Der 30. August ist als „Internationaler Tag der Verschwundenen“ hunderttausenden Familien gewidmet, die keine Informationen über das Schicksal vermisster Angehöriger haben. Das Rote Kreuz bemüht sich über sein weltweites Netzwerk diesen Familien das Recht auf Aufklärung zu erfüllen.

Die Zahl der Menschen, die aufgrund von Kriegen, internen Konflikten und Spannungen gewaltsam von ihren Familien getrennt wurden, geht in die Hunderttausende. In Lateinamerika sind zwischen 1966 and 1986 etwa 90.000 Menschen „verschwunden”. Auf dem Balkan gelten zehn Jahre nach Kriegsende noch über 19.000 Menschen als vermisst. In Österreich sind die Schicksale von über 25.000 Zivilisten und Soldaten seit dem zweiten Weltkrieg ungeklärt.
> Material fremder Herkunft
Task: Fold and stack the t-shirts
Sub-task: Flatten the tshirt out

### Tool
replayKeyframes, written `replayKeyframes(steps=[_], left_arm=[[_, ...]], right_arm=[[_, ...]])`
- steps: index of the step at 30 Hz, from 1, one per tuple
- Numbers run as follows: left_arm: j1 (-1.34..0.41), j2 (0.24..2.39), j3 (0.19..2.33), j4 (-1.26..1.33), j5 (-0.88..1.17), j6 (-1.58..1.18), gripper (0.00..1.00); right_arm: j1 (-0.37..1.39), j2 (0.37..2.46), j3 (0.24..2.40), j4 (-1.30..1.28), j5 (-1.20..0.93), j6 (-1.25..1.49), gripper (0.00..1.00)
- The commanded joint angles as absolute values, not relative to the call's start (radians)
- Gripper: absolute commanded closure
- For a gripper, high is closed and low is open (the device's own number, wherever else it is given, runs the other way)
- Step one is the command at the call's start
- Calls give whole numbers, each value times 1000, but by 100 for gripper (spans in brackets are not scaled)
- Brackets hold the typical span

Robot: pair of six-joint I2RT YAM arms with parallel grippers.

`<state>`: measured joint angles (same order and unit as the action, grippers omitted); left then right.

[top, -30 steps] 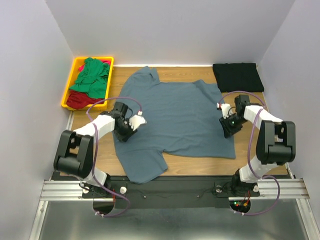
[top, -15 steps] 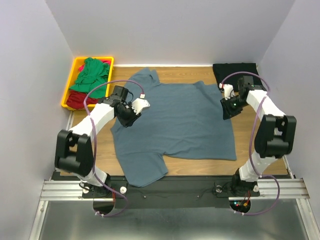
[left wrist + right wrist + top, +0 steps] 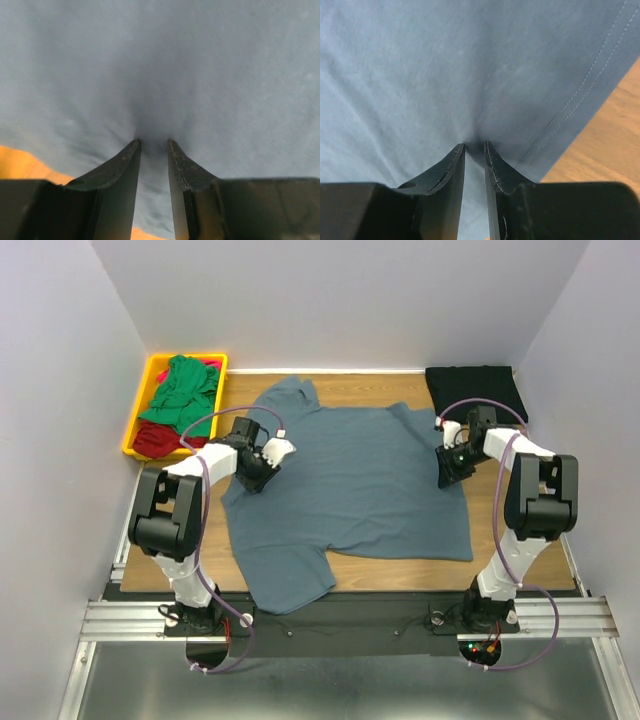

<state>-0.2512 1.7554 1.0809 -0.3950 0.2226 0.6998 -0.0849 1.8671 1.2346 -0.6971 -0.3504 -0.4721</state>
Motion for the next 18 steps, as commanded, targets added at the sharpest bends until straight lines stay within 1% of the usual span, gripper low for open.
replayKeyframes(steps=[1,6,10,13,14,18], left_arm=[[-252,1659,942,-471,228,747,60],[-262,1523,806,-561,256,808,60],[-265,1378,799,-717,325,879,59],[-265,1347,866,-744,366,881,59],[-264,1359,926,-747,379,873,59],[-264,1452,1069,-687,419,795,59]], right_arm=[[-80,1826,1094,-709,-276,-544,72],[-80,1700,977,-805,-219,-627,72],[-81,1588,945,-922,-225,-696,71],[-81,1543,1024,-966,-288,-664,70],[-81,1549,1061,-965,-310,-651,70],[-81,1681,1277,-939,-411,-542,71]])
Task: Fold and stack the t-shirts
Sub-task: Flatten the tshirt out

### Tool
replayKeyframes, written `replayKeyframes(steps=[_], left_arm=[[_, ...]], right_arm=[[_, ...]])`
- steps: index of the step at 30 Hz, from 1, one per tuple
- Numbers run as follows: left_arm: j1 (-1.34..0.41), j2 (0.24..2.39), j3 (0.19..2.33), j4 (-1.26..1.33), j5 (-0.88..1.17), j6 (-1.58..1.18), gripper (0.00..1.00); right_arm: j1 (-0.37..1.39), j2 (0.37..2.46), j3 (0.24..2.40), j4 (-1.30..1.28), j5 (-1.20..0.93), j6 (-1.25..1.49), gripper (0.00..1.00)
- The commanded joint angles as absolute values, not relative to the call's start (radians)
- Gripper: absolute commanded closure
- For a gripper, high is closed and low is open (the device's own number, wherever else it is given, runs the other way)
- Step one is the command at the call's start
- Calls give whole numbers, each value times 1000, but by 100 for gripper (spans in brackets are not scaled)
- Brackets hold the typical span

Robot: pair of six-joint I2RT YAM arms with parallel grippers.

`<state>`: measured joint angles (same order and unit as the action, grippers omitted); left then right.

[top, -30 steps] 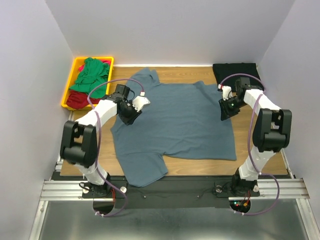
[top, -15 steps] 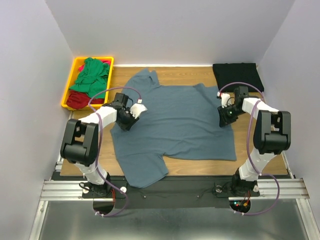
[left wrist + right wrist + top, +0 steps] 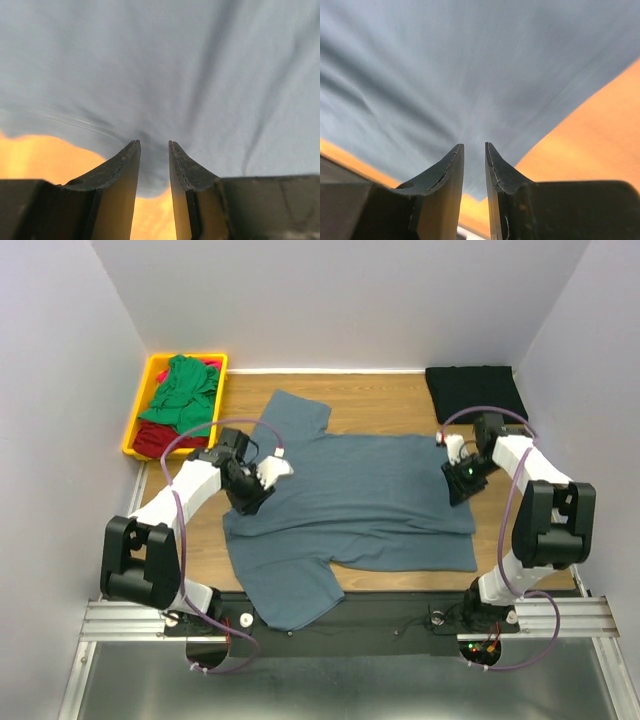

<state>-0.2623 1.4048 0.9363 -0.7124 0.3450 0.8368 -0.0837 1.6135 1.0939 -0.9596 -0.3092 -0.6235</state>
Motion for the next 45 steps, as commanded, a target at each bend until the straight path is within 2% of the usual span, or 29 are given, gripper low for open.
replayKeyframes(steps=[1,8,14,24,27,29,34,38,39,42,45], left_arm=[[-262,1472,1087,-669,414,773,59],[-262,1666,1180,-494,374,660,59],[-258,1727,1118,-453,356,653,60],[-265,1580,858,-574,386,729,63],[-262,1506,851,-624,399,747,62],[-262,1487,897,-661,411,742,60],[-244,1557,1215,-663,485,701,55],[-221,1716,1475,-589,495,626,51],[-216,1747,1476,-581,494,612,47],[-178,1867,1662,-568,512,580,41],[-152,1963,1767,-523,494,542,41]], right_arm=[[-81,1710,1305,-931,-419,-528,71],[-81,1920,1471,-782,-368,-405,72],[-81,1983,1453,-744,-333,-400,72],[-81,1875,1247,-753,-275,-517,71],[-86,1821,1246,-813,-308,-529,71],[-95,1801,1285,-824,-325,-522,68],[-123,1870,1459,-815,-391,-442,62],[-132,1968,1575,-738,-367,-361,60],[-133,1983,1594,-730,-362,-350,59],[-138,2049,1667,-703,-333,-310,58],[-138,2098,1692,-678,-308,-282,53]])
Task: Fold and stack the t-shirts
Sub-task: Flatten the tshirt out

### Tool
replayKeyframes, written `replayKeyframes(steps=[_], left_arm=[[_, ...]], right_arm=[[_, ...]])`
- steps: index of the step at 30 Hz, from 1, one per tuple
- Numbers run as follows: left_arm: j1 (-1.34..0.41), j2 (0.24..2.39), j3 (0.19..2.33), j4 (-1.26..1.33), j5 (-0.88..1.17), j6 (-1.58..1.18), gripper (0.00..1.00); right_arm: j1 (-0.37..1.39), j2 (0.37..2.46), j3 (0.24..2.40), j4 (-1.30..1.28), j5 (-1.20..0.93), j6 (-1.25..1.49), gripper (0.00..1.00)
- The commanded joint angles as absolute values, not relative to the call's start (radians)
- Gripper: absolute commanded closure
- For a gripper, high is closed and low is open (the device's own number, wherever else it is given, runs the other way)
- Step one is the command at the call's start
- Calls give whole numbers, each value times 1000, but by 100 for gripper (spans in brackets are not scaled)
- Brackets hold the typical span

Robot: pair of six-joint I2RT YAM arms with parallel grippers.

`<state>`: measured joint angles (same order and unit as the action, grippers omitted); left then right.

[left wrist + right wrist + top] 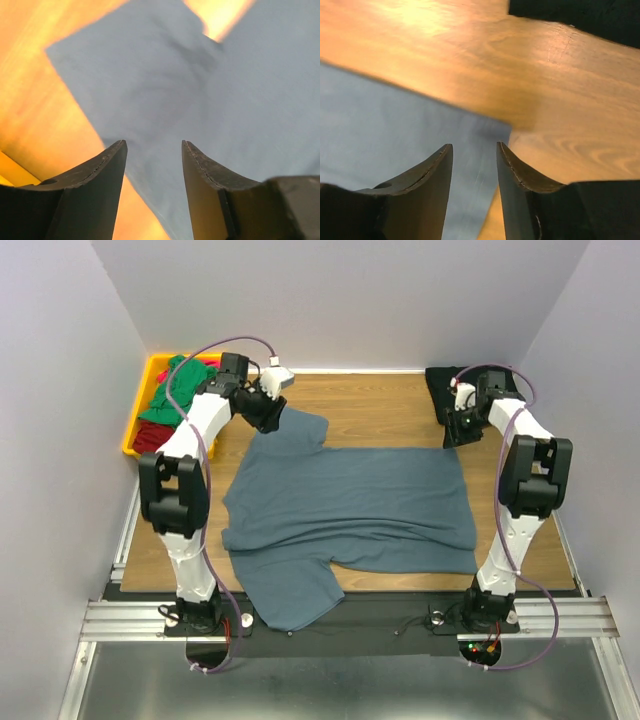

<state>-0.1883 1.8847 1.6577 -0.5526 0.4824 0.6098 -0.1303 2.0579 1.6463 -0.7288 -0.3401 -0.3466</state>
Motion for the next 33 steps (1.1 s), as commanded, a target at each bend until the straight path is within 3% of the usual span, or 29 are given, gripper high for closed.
replayKeyframes(steps=[1,11,23,28,33], left_arm=[[-147,1989,1793,-512,480,519,40],[-126,2255,2006,-430,390,417,39],[-121,2410,2150,-361,347,376,38],[-121,2457,2227,-353,354,368,38],[-121,2497,2269,-348,327,382,38]], right_arm=[[-138,2112,1700,-675,-310,-275,53],[-140,2204,1700,-664,-284,-273,49],[-138,2102,1689,-657,-316,-264,47],[-150,2075,1713,-657,-313,-245,38],[-156,2105,1736,-658,-299,-242,37]])
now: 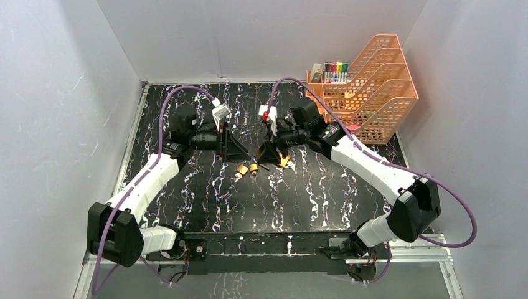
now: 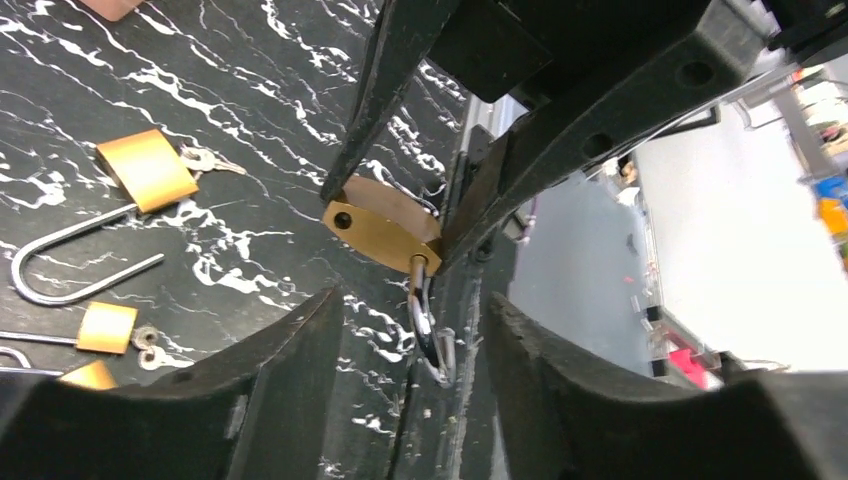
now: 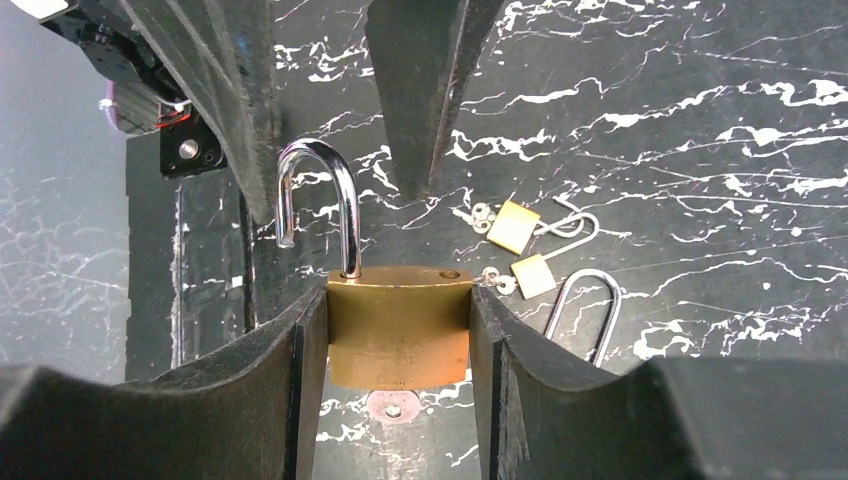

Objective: Lock with the key
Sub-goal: Lock the lock.

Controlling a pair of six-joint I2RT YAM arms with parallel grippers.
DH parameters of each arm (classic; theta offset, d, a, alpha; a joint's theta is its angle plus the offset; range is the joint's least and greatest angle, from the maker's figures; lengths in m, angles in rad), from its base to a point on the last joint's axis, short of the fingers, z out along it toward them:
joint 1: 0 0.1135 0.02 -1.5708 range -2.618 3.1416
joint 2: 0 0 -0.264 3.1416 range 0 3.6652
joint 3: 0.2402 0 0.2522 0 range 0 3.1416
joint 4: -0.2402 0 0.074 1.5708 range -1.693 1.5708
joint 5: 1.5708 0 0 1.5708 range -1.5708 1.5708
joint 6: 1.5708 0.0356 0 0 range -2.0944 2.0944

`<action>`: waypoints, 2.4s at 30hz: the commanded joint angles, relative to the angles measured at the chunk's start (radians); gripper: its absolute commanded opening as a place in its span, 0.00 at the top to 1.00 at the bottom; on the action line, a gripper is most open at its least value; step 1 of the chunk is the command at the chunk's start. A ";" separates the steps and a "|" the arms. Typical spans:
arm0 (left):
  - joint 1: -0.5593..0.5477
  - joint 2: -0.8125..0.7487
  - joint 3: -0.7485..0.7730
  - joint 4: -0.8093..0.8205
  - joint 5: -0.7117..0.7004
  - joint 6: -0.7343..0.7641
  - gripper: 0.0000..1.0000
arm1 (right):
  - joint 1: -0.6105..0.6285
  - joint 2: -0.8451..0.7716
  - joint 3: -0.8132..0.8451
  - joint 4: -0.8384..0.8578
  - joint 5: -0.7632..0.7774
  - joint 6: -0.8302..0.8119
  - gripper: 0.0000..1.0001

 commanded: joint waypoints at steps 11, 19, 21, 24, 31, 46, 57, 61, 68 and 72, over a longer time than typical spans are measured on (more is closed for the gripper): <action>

Auch die Familien der Vermissten sind Opfer, deren Leben oft jahrelang in der Ungewissheit stagniert. Die Aufklärung des Schicksals ihrer vermissten Angehörigen erlaubt es den Familien abzuschließen und zu trauern. Vermisste Familienmitglieder bedeuten außerdem rechtliche Ungewissheit, etwa im Bereich des Erbrechts, Eherechts, Sorgerechts für Kinder.

International besucht und registriert das Rote Kreuz Gefangene, um ihr Verschwinden zu verhindern und ihre Angehörigen über ihren Aufenthaltsort zu informieren. In Konfliktgebieten wie dem Irak oder dem Sudan sind so genannte Rotkreuz-Nachrichten oft die einzige Möglichkeit für getrennte Familien miteinander in Kontakt zu bleiben.

 

Anlässlich des Internationalen Tages der Verschwundenen 2006, wurde vom Suchdienst das Buch „Vermisst und Gefunden – ein Schicksal, viele Geschichten“ herausgegeben.